Bugcrowd is a cybersecurity company that empowers organizations to combat security threats through a crowdsourced approach. The Product Security Engineering Manager will set strategy and lead the execution of application security, platform security, and FedRAMP programs while mentoring a distributed team of security engineers.
Responsibilities:
- Lead, grow, and empower a high-performing team of product security engineers, fostering a culture of engineering excellence, psychological safety, and continuous learning
- Own and evolve our secure development lifecycle. You will drive "shift-left" initiatives across architecture reviews, threat modeling, SAST/DAST, continuous end-to-end testing, and advanced fuzzing
- Design and launch a Security Foundations program focused on secure-by-default engineering.

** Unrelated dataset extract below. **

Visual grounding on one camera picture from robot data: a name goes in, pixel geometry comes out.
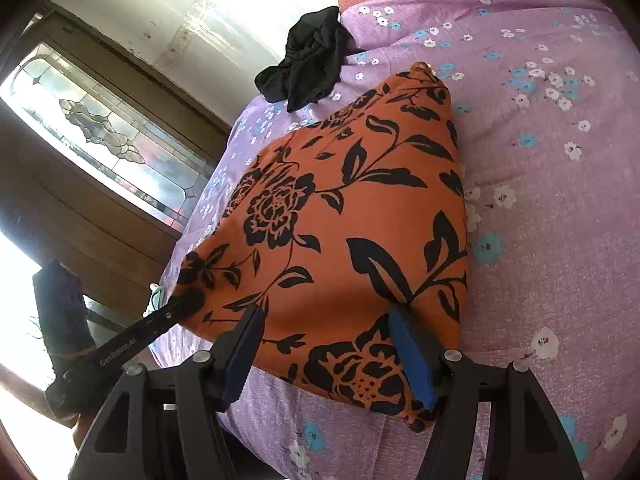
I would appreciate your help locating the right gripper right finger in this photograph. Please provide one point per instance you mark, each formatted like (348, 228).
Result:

Your goal isn't just to find bugs, but to systematically eradicate entire classes of vulnerabilities through paved roads and developer guardrails
- Own the security roadmap and day-to-day operations of our FedRAMP program
Requirements:
- 7+ years of experience in cybersecurity, with a focus on Product Security, Application Security, or Platform Security
- 2+ years of experience directly managing and mentoring a team of security engineers
- Demonstrable experience driving sustained improvement and managing complex projects that span multiple teams and business units
- Excellent communication skills with a proven ability to build strong partnerships with software engineering, DevOps, and product management teams, and operations teams
- Deep, hands-on experience integrating security into modern CI/CD pipelines
- Highly proficient in threat modeling, architecture reviews, implementing automated testing (SAST, DAST, SCA, Fuzzing), and SDLC program management
- Fluency in at least one or more modern programming languages (e.g., Python, Go, Ruby, Java) to facilitate code reviews, script automation, and build out security tooling
- Strong understanding of cloud-native architectures (AWS, GCP, or Azure), containerization (Kubernetes, Docker), Linux, and Infrastructure as Code (Terraform)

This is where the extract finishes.